叶修无视他,目光又轻飘飘转向一旁的王德发:“王公公,你呢?又该如何称呼本公子?”
王德发面皮狠狠抽搐了一下,如同生吞了一只活苍蝇,那张白净无须的脸憋成了猪肝色。
下一秒。
他喉结滚动了几下,才从嗓子眼里挤出两字:“诗!仙!”
“嗯,还算入耳。

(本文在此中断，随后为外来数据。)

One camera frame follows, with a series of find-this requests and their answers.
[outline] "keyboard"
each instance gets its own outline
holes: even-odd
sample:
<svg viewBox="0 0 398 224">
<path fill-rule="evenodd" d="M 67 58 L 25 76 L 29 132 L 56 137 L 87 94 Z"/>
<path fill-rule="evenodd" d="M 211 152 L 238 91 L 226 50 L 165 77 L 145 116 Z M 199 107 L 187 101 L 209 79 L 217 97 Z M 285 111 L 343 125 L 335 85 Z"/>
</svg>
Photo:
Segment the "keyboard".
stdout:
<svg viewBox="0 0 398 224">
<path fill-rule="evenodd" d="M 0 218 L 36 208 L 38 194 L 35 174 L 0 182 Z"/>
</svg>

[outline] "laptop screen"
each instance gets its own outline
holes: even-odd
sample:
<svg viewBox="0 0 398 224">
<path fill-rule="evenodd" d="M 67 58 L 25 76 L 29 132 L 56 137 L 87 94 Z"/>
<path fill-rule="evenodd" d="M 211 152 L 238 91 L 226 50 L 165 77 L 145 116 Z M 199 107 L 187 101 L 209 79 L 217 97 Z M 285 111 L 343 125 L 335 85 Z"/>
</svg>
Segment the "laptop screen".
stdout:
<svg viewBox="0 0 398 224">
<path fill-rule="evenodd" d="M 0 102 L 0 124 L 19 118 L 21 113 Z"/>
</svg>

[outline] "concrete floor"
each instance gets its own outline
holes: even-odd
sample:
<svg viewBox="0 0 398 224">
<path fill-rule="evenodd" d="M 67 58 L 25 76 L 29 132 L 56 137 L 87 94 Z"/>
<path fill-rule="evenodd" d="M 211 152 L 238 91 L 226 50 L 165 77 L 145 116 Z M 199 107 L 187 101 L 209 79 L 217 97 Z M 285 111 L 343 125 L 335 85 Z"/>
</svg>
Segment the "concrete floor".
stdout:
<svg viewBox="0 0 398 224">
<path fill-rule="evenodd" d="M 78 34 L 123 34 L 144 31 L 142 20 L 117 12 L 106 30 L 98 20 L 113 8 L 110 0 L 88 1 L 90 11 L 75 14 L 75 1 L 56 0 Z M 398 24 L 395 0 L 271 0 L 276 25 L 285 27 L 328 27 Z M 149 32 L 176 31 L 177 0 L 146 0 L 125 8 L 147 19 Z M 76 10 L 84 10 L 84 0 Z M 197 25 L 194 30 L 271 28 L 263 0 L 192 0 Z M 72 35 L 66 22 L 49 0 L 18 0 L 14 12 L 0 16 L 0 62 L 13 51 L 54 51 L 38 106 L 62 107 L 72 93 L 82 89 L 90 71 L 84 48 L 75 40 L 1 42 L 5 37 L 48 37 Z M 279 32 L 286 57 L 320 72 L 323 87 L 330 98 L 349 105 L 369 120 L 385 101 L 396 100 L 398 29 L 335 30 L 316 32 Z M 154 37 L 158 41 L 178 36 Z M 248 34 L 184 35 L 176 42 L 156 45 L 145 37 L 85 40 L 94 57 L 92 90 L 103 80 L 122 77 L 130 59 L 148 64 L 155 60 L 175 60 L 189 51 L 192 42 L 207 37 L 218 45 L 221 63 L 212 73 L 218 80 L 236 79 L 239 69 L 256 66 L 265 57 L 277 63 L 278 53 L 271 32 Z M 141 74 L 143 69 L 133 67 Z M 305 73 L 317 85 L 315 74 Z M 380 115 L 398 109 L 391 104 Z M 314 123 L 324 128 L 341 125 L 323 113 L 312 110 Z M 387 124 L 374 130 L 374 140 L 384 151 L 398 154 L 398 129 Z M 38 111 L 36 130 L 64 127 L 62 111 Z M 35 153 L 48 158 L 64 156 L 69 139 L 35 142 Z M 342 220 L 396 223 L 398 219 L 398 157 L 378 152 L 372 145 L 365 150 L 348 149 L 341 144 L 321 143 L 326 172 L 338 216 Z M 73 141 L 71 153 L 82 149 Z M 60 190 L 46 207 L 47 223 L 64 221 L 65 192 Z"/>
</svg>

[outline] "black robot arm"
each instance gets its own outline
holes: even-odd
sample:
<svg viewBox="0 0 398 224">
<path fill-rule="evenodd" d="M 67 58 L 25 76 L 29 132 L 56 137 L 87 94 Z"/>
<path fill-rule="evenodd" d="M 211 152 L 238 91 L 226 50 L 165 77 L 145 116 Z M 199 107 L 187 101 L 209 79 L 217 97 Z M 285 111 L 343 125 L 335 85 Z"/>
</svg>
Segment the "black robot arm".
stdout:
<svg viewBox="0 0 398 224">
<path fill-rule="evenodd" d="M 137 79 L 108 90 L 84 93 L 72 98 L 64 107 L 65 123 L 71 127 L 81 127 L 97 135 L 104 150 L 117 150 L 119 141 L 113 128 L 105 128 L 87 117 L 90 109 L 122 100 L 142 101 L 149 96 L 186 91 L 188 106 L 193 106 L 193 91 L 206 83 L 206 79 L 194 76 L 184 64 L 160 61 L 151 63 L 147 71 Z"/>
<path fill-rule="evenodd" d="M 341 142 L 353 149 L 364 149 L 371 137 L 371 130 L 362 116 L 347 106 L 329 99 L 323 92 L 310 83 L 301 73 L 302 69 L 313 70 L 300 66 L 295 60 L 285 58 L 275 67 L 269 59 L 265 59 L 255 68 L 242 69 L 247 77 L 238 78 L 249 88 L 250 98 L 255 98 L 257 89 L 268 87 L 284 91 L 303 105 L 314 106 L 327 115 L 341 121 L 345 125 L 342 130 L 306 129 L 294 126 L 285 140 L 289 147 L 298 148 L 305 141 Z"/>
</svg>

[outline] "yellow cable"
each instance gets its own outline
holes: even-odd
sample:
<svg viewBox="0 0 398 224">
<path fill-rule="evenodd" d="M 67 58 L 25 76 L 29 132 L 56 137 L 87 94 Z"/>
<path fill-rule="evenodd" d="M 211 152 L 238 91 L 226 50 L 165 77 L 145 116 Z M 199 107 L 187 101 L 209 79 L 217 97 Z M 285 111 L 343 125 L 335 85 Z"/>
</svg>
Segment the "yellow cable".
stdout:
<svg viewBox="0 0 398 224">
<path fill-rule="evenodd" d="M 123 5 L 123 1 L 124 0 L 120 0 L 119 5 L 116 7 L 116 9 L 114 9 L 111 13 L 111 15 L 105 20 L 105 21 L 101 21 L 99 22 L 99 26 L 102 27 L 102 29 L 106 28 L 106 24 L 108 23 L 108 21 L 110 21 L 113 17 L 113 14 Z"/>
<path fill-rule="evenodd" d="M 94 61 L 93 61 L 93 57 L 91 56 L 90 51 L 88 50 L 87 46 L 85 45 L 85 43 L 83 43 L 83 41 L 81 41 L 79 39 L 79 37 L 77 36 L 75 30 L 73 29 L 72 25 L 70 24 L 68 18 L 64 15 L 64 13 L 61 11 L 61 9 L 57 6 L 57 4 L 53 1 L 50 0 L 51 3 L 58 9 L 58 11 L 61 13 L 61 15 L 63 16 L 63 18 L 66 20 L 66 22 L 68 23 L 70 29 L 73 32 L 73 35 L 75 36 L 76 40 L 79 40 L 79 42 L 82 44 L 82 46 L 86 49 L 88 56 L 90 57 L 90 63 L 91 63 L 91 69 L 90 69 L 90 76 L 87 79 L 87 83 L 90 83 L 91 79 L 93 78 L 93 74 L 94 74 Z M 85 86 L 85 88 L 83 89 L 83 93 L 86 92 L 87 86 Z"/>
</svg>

”
叶修点了点头,忽然话锋一转,似笑非笑地扫视着二人,“但还不够,二位方才一块儿诬陷本公子欺世盗名,闹得满城风雨,如今水落石出,是不是都该……道一声‘对不住’了?”
叶天:“???”
王德发:“???”
好!好!好!
得寸进尺?
蹬鼻子上脸?
无论叶天,还是王德发,五脏六腑都气得绞拧作一团!
草!
让他们给这混账道歉?
这简直比生吞了苍蝇还恶心百倍!
两人恨不能立刻拔刀将这厮剁成肉酱!
可两人有的选吗?
没有!
两人心知肚明,今日这奇耻大辱,只能打落牙齿和血吞!
否则……
只会闹得更加不可收拾!
叶天面沉如墨:“本王……听信谗言,误会了八弟,对!不!住!了!”
王德发则在心底将那个提供假线索的蠢货祖宗十八代都咒骂了无数遍,才黑着脸附和:“是咱家……失察了,对不住叶公子!”
叶修这才露出一个真正满意的笑容,如同欣赏完一场精彩绝伦的猴戏。
然后。
不再多看两个跳梁小丑一眼,朗声朝四周狂热的人群拱手:“诸位盛情,叶修心领,诗道无涯,他日有缘,江湖再会!”
说罢。
他牵起姬如雪的小手,转身走向马车。
数千人自发地让开一条道路。
瞎乍浦早已将车驾稳,阿萝紧随其后。
马车在人群的目送下,晃晃悠悠地驶离了这片喧嚣之地,只留下神色各异的众人。
当人一离开。
叶天一声不吭,脸色铁青地带着扈从拂袖而去。
王德发同样面沉似水,领着西厂幡子,脚步匆匆地赶回皇宫复命。